*** Opening of Information supplied ***

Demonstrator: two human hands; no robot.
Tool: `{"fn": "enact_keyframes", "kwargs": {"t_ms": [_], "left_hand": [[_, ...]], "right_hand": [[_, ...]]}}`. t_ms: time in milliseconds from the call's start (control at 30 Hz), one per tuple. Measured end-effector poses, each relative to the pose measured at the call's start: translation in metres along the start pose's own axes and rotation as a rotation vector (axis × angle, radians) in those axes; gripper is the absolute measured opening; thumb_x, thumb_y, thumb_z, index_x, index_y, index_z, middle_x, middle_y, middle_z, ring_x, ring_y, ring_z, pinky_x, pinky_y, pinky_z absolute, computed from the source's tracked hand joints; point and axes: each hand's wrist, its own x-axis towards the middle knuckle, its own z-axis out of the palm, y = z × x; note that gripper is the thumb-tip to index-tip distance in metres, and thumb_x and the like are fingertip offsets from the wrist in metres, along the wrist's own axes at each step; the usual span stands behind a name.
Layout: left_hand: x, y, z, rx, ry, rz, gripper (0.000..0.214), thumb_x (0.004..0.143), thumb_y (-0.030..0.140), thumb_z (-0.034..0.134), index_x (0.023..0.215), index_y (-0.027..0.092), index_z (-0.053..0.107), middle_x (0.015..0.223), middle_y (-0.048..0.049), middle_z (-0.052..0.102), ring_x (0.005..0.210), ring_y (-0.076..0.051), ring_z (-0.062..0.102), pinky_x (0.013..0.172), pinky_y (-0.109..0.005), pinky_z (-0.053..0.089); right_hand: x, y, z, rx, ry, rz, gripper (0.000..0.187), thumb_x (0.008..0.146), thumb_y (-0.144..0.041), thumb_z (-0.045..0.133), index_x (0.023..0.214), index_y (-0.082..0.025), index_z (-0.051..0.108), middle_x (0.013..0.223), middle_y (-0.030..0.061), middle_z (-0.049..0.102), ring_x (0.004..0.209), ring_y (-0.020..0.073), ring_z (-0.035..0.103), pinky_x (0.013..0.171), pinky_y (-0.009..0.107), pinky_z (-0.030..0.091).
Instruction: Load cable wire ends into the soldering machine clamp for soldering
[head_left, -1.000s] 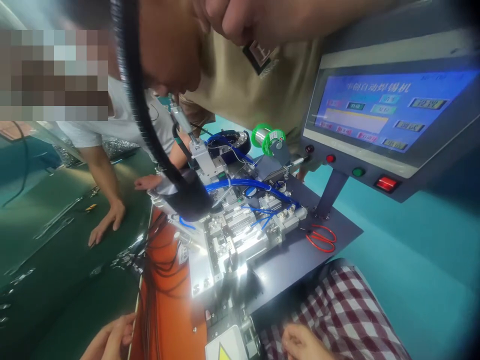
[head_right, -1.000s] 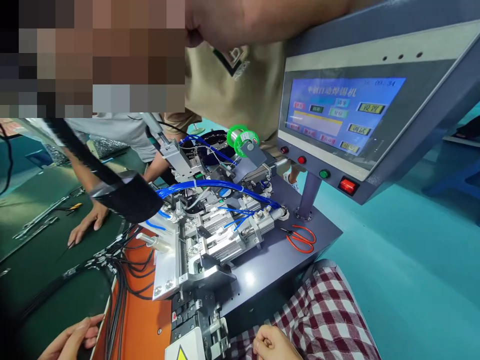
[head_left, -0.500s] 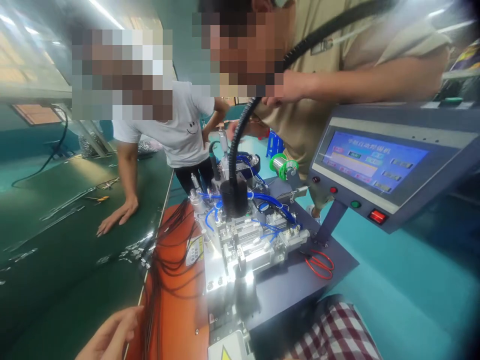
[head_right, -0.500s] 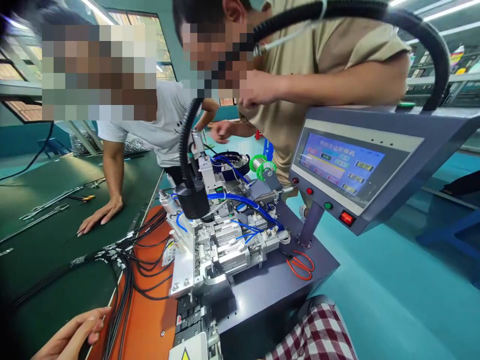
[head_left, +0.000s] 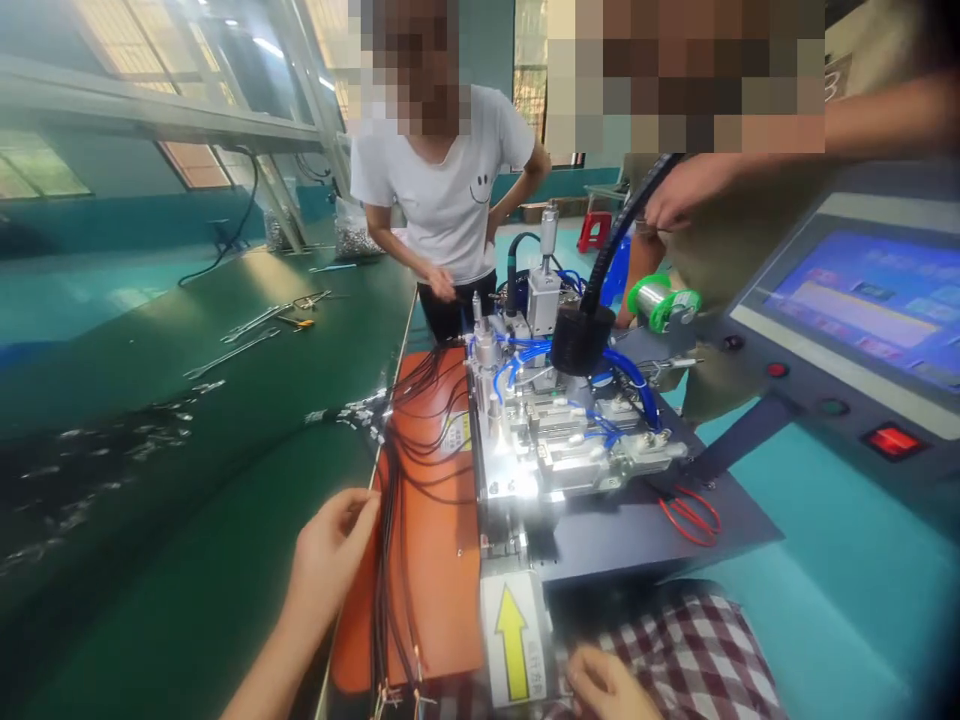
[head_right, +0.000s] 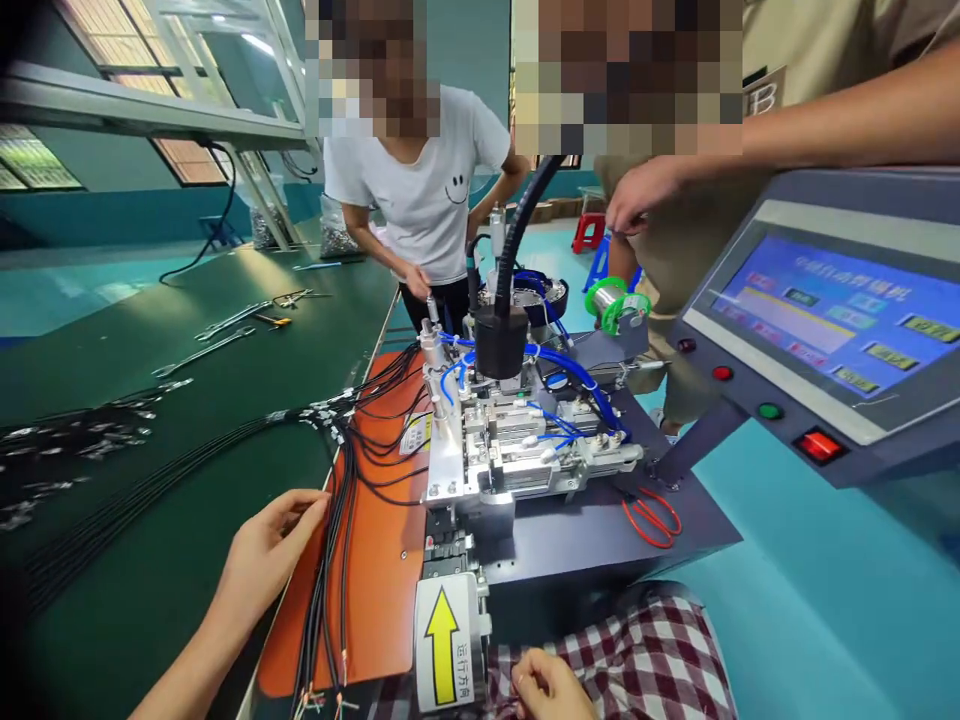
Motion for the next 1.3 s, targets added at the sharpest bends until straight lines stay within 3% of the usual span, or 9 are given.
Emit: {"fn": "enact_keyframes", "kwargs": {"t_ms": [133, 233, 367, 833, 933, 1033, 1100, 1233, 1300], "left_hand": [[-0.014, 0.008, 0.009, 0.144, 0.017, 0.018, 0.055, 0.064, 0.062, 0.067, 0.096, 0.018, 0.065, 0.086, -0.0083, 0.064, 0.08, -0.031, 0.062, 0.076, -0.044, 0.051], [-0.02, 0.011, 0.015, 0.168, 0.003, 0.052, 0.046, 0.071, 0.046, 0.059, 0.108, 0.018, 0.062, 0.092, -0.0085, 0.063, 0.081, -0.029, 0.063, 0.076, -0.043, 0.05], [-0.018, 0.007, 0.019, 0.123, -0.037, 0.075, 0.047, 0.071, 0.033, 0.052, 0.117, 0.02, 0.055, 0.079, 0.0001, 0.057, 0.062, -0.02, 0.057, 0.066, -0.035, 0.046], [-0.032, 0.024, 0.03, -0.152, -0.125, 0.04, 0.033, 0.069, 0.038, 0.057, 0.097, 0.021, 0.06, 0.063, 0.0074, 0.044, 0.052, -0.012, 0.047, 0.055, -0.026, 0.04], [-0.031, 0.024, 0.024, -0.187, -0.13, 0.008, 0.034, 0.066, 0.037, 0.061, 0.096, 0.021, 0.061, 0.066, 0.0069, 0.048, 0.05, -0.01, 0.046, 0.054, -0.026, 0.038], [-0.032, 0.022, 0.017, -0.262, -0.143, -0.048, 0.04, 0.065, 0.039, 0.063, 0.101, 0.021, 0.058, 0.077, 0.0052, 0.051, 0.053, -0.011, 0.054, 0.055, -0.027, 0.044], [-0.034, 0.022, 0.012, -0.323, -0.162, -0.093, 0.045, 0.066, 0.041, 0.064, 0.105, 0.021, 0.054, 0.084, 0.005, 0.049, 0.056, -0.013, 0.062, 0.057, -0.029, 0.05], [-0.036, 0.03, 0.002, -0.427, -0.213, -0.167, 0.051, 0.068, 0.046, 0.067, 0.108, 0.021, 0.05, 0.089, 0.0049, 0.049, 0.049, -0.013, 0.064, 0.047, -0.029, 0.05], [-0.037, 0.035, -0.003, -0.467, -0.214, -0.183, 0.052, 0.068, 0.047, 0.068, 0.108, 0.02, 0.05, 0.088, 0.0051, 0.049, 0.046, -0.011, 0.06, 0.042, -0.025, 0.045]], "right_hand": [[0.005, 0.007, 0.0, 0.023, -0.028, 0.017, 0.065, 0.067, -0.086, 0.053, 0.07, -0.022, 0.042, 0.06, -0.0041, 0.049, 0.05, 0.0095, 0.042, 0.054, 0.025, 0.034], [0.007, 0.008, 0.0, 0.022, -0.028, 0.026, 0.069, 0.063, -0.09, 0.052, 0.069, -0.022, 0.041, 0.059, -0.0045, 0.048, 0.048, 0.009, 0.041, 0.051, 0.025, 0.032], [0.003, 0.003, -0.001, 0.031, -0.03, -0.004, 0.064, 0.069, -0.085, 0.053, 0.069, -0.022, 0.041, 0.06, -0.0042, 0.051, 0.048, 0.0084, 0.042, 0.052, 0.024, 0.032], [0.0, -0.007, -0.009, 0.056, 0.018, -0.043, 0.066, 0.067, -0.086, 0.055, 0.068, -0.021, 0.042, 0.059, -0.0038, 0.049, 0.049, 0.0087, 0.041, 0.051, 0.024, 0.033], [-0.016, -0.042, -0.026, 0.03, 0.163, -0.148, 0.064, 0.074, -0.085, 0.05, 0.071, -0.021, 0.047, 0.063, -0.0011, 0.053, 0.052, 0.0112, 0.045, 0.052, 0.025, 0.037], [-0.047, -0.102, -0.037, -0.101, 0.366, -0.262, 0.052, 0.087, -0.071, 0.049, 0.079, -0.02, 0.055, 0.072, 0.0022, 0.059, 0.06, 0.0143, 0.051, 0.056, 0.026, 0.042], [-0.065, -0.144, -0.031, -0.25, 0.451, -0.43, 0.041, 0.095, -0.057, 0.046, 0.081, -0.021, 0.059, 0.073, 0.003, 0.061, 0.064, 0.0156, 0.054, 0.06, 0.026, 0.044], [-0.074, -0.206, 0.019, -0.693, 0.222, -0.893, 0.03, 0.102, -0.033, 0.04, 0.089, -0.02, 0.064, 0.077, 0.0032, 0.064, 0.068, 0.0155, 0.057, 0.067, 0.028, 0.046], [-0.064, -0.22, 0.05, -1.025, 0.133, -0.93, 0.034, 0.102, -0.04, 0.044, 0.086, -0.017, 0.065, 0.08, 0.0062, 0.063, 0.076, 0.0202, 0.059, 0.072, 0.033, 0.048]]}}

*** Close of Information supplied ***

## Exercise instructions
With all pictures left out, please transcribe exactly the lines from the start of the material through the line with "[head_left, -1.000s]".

## Result of the exercise
Demonstrator: two human hands; no robot.
Tool: `{"fn": "enact_keyframes", "kwargs": {"t_ms": [_], "left_hand": [[_, ...]], "right_hand": [[_, ...]]}}`. t_ms: time in milliseconds from the call's start (control at 30 Hz), one per tuple. Measured end-effector poses, each relative to the pose measured at the call's start: translation in metres along the start pose's own axes and rotation as a rotation vector (axis × angle, radians) in those axes; gripper is the absolute measured opening; thumb_x, thumb_y, thumb_z, index_x, index_y, index_z, middle_x, middle_y, middle_z, ring_x, ring_y, ring_z, pinky_x, pinky_y, pinky_z absolute, computed from the source's tracked hand joints; point and axes: each hand's wrist, its own x-axis towards the middle knuckle, its own z-axis out of the palm, y = z × x; note that gripper is the thumb-tip to index-tip distance in metres, and thumb_x and the like are fingertip offsets from the wrist in metres, along the wrist's own axes at each step; the usual span stands behind a name.
Layout: left_hand: x, y, z, rx, ry, rz, gripper (0.000..0.214), thumb_x (0.004..0.143), thumb_y (-0.030..0.140), thumb_z (-0.034..0.134), index_x (0.023..0.215), index_y (-0.027..0.092), index_z (-0.053..0.107), middle_x (0.015..0.223), middle_y (-0.048..0.049), middle_z (-0.052..0.102), ring_x (0.005..0.210), ring_y (-0.076..0.051), ring_z (-0.062..0.102), pinky_x (0.013..0.172), pinky_y (-0.109..0.005), pinky_z (-0.053..0.089); right_hand: x, y, z, rx, ry, rz, gripper (0.000..0.187), thumb_x (0.008..0.146), thumb_y (-0.144..0.041), thumb_z (-0.045..0.133), index_x (0.023..0.214), index_y (-0.082..0.025), index_z (-0.051..0.108), middle_x (0.013..0.223), middle_y (-0.030..0.061), middle_z (-0.049..0.102), ring_x (0.004..0.209), ring_y (-0.020..0.073), ring_z (-0.035..0.103), pinky_x (0.013..0.171), pinky_y (-0.009..0.107), pinky_z (-0.030..0.091).
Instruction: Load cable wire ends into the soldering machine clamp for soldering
[head_left, -1.000s] 

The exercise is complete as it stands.